Given that negative cognitive styles do appear to provide vulnerability to depression, it is important to integrate work on cognitive vulnerability to depression with work on biological vulnerability to this disorder. I will present findings showing that cognitive vulnerability to depression is related to neural vulnerability (cortical frontal asymmetry – low left, high right) to depression.
What are the developmental origins of cognitive vulnerability to depression? Placing the cognitive vulnerability hypothesis in an interpersonal context, our recent work suggests the importance of developmental maltreatment, particularly emotional maltreatment, in contributing to the formation of cognitive vulnerability to depression. Thus, rather than constituting cognitive distortions, negative cognitive styles may, at least in part, be the internal representation of developmental maltreatment experienced by individuals. More generally, negative inferential feedback from parents to their children may set the stage for the development of cognitive vulnerability to depression.

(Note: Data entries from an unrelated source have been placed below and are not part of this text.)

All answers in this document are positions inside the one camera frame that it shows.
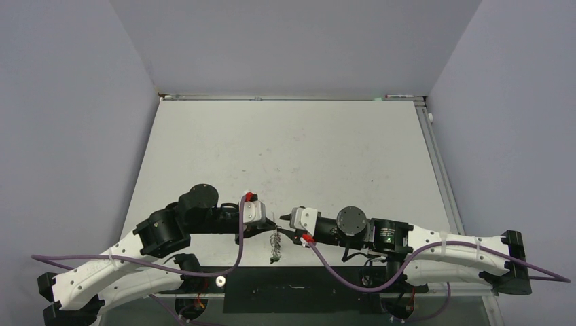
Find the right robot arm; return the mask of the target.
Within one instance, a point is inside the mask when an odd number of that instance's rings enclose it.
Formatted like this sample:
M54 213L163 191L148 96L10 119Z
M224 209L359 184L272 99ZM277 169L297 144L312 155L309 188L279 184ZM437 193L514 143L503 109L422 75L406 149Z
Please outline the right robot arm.
M508 295L532 292L519 231L492 237L451 234L369 218L355 206L343 208L334 219L299 206L281 219L289 222L295 243L315 241L384 258L389 265L384 282L394 291L407 285L456 282L488 285Z

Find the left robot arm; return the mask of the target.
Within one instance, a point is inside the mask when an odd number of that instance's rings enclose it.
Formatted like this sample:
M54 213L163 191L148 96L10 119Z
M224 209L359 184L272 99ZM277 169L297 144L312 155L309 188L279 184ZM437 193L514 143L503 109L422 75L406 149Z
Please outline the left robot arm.
M193 292L203 278L231 273L242 258L244 239L277 226L257 194L247 192L237 204L218 200L213 186L195 185L100 255L83 255L85 262L78 267L39 276L39 293L50 302L43 310L45 325L91 325L125 302L161 291ZM194 234L235 235L234 264L223 271L202 271L195 255L181 252Z

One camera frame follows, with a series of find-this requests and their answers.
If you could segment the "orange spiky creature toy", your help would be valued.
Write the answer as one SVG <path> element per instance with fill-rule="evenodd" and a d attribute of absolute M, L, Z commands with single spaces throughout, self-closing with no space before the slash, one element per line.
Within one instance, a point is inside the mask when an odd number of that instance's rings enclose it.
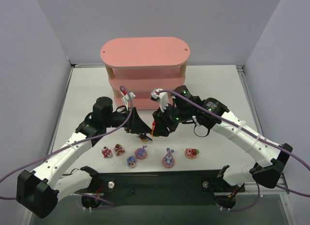
<path fill-rule="evenodd" d="M 156 136 L 154 135 L 155 126 L 156 126 L 156 122 L 153 121 L 153 123 L 152 123 L 152 132 L 151 132 L 151 136 L 152 136 L 152 137 L 156 137 Z"/>

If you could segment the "black bat creature toy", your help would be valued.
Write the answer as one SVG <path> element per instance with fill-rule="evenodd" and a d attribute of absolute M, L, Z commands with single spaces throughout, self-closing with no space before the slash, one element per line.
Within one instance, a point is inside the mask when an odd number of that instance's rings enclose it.
<path fill-rule="evenodd" d="M 152 139 L 151 139 L 146 133 L 141 133 L 141 134 L 139 134 L 139 139 L 140 139 L 142 142 L 152 141 Z"/>

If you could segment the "blue bunny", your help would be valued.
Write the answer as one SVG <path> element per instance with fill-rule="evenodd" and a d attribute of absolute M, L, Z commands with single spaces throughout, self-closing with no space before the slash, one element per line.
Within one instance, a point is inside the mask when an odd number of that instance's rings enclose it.
<path fill-rule="evenodd" d="M 175 159 L 173 158 L 173 155 L 172 155 L 174 153 L 174 150 L 167 148 L 166 151 L 167 151 L 167 154 L 162 159 L 162 165 L 165 168 L 172 168 L 175 165 Z"/>

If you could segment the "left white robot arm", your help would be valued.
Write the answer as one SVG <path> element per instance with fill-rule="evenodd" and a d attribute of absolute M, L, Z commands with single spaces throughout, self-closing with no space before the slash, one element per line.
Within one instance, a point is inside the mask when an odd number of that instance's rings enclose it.
<path fill-rule="evenodd" d="M 133 107 L 134 93 L 122 98 L 124 112 L 113 110 L 109 97 L 99 97 L 93 110 L 76 128 L 62 148 L 52 153 L 46 161 L 29 172 L 23 170 L 17 177 L 16 200 L 19 204 L 36 214 L 47 217 L 57 203 L 65 197 L 87 188 L 98 174 L 84 167 L 70 176 L 64 172 L 85 152 L 95 146 L 104 136 L 109 135 L 107 128 L 124 128 L 127 133 L 150 133 L 151 129 L 139 117 Z"/>

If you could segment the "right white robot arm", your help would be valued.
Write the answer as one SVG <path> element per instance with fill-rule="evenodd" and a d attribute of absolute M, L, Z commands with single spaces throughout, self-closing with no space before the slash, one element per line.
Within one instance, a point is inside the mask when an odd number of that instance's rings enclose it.
<path fill-rule="evenodd" d="M 284 151 L 279 150 L 278 143 L 251 129 L 223 103 L 215 98 L 202 100 L 199 96 L 193 96 L 185 85 L 172 92 L 155 89 L 150 98 L 159 103 L 159 109 L 153 113 L 153 136 L 168 137 L 180 123 L 203 126 L 209 132 L 224 136 L 255 160 L 255 165 L 227 165 L 219 178 L 230 186 L 256 182 L 266 188 L 276 187 L 290 157 L 288 152 L 293 150 L 290 145 L 283 144 Z"/>

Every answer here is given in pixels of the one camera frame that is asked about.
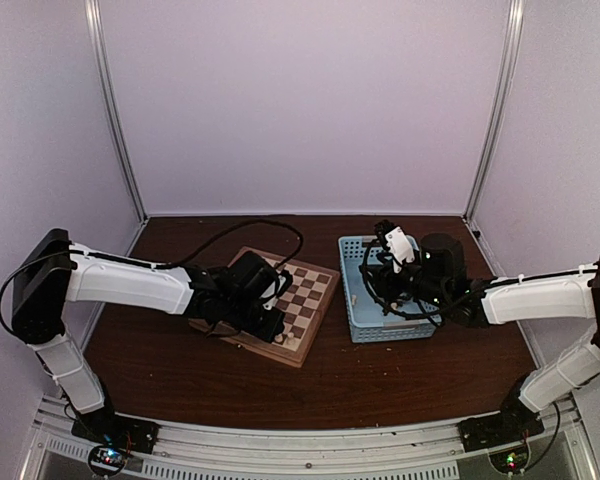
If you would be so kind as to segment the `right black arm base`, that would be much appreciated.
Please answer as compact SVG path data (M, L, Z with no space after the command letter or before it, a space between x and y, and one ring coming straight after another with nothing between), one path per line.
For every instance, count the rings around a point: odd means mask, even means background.
M465 452L522 442L528 436L545 431L539 413L529 410L519 399L522 384L523 379L520 378L502 401L497 413L470 417L458 423Z

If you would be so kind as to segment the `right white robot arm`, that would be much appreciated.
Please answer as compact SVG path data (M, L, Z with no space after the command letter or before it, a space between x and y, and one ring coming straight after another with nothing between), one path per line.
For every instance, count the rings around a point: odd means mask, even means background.
M434 233L413 242L400 228L380 232L378 261L364 259L362 282L384 312L401 297L414 301L417 318L468 328L545 320L588 320L583 336L553 361L524 376L493 419L499 440L515 440L531 415L600 375L600 256L572 270L517 277L472 279L461 242Z

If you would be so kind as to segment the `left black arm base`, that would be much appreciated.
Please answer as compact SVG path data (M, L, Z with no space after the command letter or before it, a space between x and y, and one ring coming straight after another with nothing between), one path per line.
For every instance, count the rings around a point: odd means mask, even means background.
M106 396L104 405L93 412L74 412L71 433L98 444L120 450L151 454L157 441L156 422L119 415Z

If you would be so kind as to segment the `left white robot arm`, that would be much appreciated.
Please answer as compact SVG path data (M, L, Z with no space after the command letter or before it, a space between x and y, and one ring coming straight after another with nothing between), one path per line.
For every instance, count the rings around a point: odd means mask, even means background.
M121 305L224 323L267 343L283 331L275 303L292 283L286 269L253 251L227 267L166 266L91 249L64 229L46 233L15 272L11 329L50 371L86 429L103 444L117 442L124 424L105 406L104 386L63 319L69 304Z

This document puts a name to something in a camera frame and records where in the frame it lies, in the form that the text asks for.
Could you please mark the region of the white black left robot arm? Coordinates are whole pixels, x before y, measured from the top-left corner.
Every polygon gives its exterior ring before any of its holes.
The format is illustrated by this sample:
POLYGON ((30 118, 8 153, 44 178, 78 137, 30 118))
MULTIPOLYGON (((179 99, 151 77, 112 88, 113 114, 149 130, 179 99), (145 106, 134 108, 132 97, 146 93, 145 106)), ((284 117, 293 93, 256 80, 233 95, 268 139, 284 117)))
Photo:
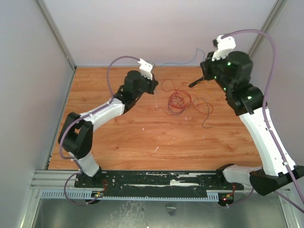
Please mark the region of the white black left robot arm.
POLYGON ((65 150, 70 154, 70 159, 86 175, 85 181, 91 187, 98 187, 102 182, 102 175, 98 173, 101 168, 91 152, 93 133, 108 121, 127 113, 144 93, 153 95, 157 85, 153 73, 146 76, 140 71, 129 71, 124 84, 106 103, 82 114, 71 112, 66 117, 58 138, 59 152, 65 150))

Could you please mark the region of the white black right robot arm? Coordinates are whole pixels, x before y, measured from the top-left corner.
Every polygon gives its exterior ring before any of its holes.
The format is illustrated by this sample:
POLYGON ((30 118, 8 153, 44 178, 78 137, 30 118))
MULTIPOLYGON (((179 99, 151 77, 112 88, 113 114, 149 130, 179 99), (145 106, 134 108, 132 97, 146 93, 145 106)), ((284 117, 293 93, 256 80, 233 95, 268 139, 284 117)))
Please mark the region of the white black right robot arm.
POLYGON ((214 59, 214 52, 209 52, 201 62, 203 78, 215 80, 225 92, 226 101, 240 118, 250 133, 262 161, 261 167, 244 167, 227 164, 218 169, 216 185, 227 189, 232 183, 252 186, 260 195, 265 196, 303 177, 303 166, 296 165, 287 151, 283 149, 286 162, 291 169, 286 169, 284 160, 271 136, 274 132, 272 123, 266 124, 263 113, 270 116, 269 109, 262 109, 264 95, 258 87, 250 83, 253 62, 247 53, 232 51, 227 56, 214 59))

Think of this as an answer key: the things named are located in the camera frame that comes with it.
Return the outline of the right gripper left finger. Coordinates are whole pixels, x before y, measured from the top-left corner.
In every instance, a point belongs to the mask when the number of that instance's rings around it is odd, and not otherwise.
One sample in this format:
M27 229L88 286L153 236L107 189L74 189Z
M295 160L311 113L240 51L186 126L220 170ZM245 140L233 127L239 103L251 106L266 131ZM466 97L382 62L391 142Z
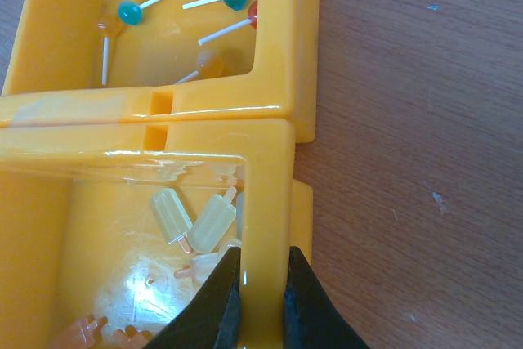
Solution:
M147 348L236 348L239 340L241 249L229 248L187 307Z

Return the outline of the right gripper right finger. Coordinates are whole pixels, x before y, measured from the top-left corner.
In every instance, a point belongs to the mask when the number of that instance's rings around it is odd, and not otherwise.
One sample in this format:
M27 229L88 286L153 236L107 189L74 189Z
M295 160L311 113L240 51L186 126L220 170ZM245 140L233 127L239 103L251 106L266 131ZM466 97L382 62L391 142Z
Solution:
M284 347L368 346L330 301L301 249L292 246L284 290Z

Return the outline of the popsicle candies pile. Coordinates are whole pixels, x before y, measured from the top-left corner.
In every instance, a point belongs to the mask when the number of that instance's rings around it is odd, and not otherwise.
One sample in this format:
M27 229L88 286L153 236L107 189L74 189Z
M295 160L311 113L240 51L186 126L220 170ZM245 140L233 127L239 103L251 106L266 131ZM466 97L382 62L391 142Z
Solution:
M142 348L240 246L235 188L82 182L60 265L53 348Z

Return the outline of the orange three-compartment bin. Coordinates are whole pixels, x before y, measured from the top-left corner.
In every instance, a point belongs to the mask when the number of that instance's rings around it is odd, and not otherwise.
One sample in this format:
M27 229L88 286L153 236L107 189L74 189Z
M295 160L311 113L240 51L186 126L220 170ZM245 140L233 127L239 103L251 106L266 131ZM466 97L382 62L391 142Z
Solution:
M252 68L95 87L111 0L24 0L1 96L1 345L46 348L82 182L244 195L242 348L282 345L288 247L311 245L311 189L293 178L315 136L319 0L257 0Z

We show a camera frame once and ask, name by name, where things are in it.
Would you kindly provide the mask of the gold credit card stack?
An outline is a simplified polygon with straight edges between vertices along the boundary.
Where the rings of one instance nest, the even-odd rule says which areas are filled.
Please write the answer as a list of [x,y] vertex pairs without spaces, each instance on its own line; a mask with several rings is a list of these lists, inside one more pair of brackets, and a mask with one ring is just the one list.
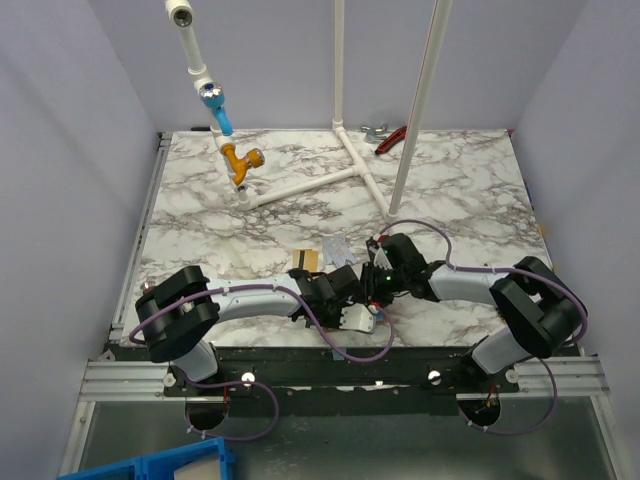
[[314,249],[295,249],[292,256],[292,268],[317,272],[319,252]]

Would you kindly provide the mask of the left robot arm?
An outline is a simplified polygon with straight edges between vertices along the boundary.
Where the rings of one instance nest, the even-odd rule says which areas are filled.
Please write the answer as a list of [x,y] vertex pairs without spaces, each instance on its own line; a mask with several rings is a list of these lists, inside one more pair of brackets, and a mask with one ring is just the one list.
[[294,268],[257,280],[210,280],[193,265],[144,293],[135,310],[150,360],[172,363],[197,393],[209,395],[222,380],[214,347],[204,340],[215,324],[265,315],[310,319],[312,311],[320,326],[338,328],[346,309],[365,300],[350,266],[330,273]]

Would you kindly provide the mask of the silver VIP card stack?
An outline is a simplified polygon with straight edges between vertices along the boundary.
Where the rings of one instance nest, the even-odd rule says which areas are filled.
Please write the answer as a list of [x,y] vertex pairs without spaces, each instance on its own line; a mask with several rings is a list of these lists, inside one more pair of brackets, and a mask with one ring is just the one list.
[[351,252],[344,236],[326,236],[321,240],[323,260],[325,265],[333,265],[336,268],[353,266],[358,263],[356,256]]

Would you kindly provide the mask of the black VIP card stack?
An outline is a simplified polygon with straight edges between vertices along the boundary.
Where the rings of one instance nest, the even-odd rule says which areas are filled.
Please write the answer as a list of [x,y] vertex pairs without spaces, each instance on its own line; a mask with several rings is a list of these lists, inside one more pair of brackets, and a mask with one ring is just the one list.
[[380,249],[379,242],[376,239],[374,239],[373,237],[369,237],[366,240],[365,245],[366,245],[366,250],[367,250],[368,257],[369,257],[369,261],[370,262],[374,262],[374,259],[375,259],[376,255],[377,255],[377,253],[378,253],[378,251]]

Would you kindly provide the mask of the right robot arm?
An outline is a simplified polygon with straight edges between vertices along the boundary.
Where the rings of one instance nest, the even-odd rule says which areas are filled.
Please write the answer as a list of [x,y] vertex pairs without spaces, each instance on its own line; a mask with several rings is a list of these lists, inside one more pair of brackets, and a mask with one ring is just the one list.
[[587,312],[575,294],[539,258],[513,267],[460,267],[448,259],[427,262],[409,236],[367,241],[364,298],[385,307],[402,293],[429,302],[466,301],[492,306],[506,326],[466,354],[460,379],[480,392],[504,368],[529,357],[547,359],[583,331]]

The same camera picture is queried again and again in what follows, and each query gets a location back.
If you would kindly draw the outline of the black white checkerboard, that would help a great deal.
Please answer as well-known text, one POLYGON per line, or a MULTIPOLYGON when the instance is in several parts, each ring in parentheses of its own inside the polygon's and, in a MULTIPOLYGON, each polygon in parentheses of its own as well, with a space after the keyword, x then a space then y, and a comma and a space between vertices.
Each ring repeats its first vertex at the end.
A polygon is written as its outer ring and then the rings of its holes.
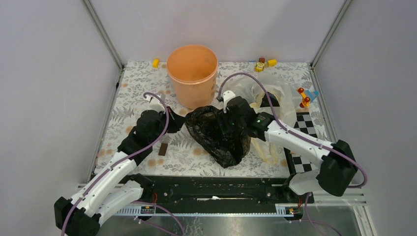
MULTIPOLYGON (((309 112, 297 113, 296 118, 294 129, 317 138, 317 132, 309 112)), ((297 155, 295 152, 284 148, 284 153, 290 174, 305 173, 317 169, 310 161, 297 155)))

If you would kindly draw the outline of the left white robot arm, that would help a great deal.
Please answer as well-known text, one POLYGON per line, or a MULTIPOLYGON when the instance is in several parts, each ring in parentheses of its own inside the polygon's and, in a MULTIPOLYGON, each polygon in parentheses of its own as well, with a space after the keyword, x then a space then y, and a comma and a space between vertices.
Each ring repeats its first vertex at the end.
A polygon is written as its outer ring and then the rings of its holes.
POLYGON ((127 204, 154 199, 153 182, 142 174, 132 175, 115 189, 166 133, 178 132, 183 125, 183 117, 166 106, 163 95, 146 92, 144 97, 149 108, 141 113, 108 164, 72 197, 55 202, 55 222, 61 235, 95 236, 103 223, 127 204))

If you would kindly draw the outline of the yellow toy block left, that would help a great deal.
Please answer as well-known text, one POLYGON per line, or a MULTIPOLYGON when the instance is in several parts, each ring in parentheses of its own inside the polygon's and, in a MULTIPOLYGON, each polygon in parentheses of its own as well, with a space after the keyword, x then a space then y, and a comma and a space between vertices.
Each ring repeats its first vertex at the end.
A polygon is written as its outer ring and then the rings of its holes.
POLYGON ((160 63, 160 60, 159 59, 154 59, 153 62, 152 62, 153 68, 158 68, 159 67, 159 63, 160 63))

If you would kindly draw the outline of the floral patterned table mat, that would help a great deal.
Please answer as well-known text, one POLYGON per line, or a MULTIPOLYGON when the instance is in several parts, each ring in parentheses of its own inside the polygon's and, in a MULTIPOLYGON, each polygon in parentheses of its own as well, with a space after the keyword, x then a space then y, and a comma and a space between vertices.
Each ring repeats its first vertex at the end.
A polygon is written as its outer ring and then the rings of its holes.
MULTIPOLYGON (((314 90, 310 69, 305 62, 280 62, 264 70, 277 75, 295 88, 314 90)), ((254 62, 220 62, 216 84, 237 75, 258 74, 254 62)), ((129 62, 124 70, 118 94, 112 110, 102 144, 97 154, 94 173, 99 173, 116 153, 122 140, 127 137, 142 111, 149 106, 144 100, 145 92, 165 95, 165 103, 175 113, 185 116, 189 109, 180 105, 166 69, 166 63, 153 68, 151 62, 129 62)), ((209 155, 183 127, 174 134, 164 135, 153 147, 153 151, 134 170, 143 175, 164 176, 198 176, 198 177, 282 177, 289 176, 287 161, 281 160, 277 165, 264 162, 249 152, 235 166, 223 168, 209 155), (165 156, 159 156, 162 143, 168 144, 165 156)))

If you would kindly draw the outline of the blue toy piece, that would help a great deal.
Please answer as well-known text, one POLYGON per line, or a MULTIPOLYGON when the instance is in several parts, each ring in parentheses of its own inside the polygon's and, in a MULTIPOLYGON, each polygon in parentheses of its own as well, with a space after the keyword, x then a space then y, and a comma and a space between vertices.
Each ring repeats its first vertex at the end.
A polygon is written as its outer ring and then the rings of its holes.
POLYGON ((320 93, 318 91, 309 91, 309 98, 311 99, 311 102, 313 102, 320 93))

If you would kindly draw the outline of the orange plastic trash bin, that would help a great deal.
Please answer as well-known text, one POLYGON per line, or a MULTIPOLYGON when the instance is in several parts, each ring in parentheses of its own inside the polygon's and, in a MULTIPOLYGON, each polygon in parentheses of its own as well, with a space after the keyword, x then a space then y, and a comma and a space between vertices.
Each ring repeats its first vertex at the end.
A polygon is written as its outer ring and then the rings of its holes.
POLYGON ((166 65, 179 104, 196 109, 213 101, 218 60, 211 49, 203 45, 179 47, 169 55, 166 65))

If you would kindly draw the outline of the yellow monkey toy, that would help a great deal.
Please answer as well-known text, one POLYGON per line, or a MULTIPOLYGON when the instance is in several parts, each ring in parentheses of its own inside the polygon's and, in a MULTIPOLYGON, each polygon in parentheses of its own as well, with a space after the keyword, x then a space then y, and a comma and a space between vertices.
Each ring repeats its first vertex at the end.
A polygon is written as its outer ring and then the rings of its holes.
POLYGON ((265 64, 263 62, 260 62, 260 61, 256 62, 256 65, 255 65, 256 72, 261 72, 264 70, 264 68, 265 68, 265 64))

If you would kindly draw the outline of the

Finally, the cognitive theories of depression, especially the hopelessness theory, have clear-cut implications for the prevention of depression. Insofar as negative cognitive styles appear to provide vulnerability to clinically significant depression, then interventions designed to prevent their formation in the first place or remediate them, once formed, should decrease future depression Recent work underscores the promise of interventions designed to prevent future depression by remediating current negative cognitive styles.
About the professor:
Lyn Abramson is a Professor in the Department of Psychology at the University of Wisconsin-Madison. Her research centers on the causes of psychopathology, especially depression. Professor Abramson's work represents a dynamic interplay between theory development and empirical studies to illuminate vulnerability and invulnerability to depression. She is very interested in building on the results of her research to develop programs to prevent the surge of depression that occurs in adolescence, especially among girls. Professor Abramson has received numerous awards for her work including recently receiving a WARF Named Professorship and being named as “One of the Most Highly Cited in Psychology and Psychiatry” by the Institute for Scientific Information. Currently, she is Director of Graduate Studies and Associate Chair in the Department of Psychology.
References and Suggested Readings:
1) Abramson, L.Y., Alloy, L.B., Hankin, B.L., Haeffel, G.J., MacCoon, D.G., & Gibb, B.E. (2002). Cognitive vulnerability-stress models of depression in a self-regulatory and psychobiological context. In I.H. Gotlib & C.L. Hammen (Eds.), Handbook of depression (pp. 268-294). New York : Guilford .
2) Hankin, B.L., & Abramson, L.Y. (2001). Development of gender differences in depression: An elaborated cognitive vulnerability-transactional stress theory. Psychological Bulletin, 127, 773-796.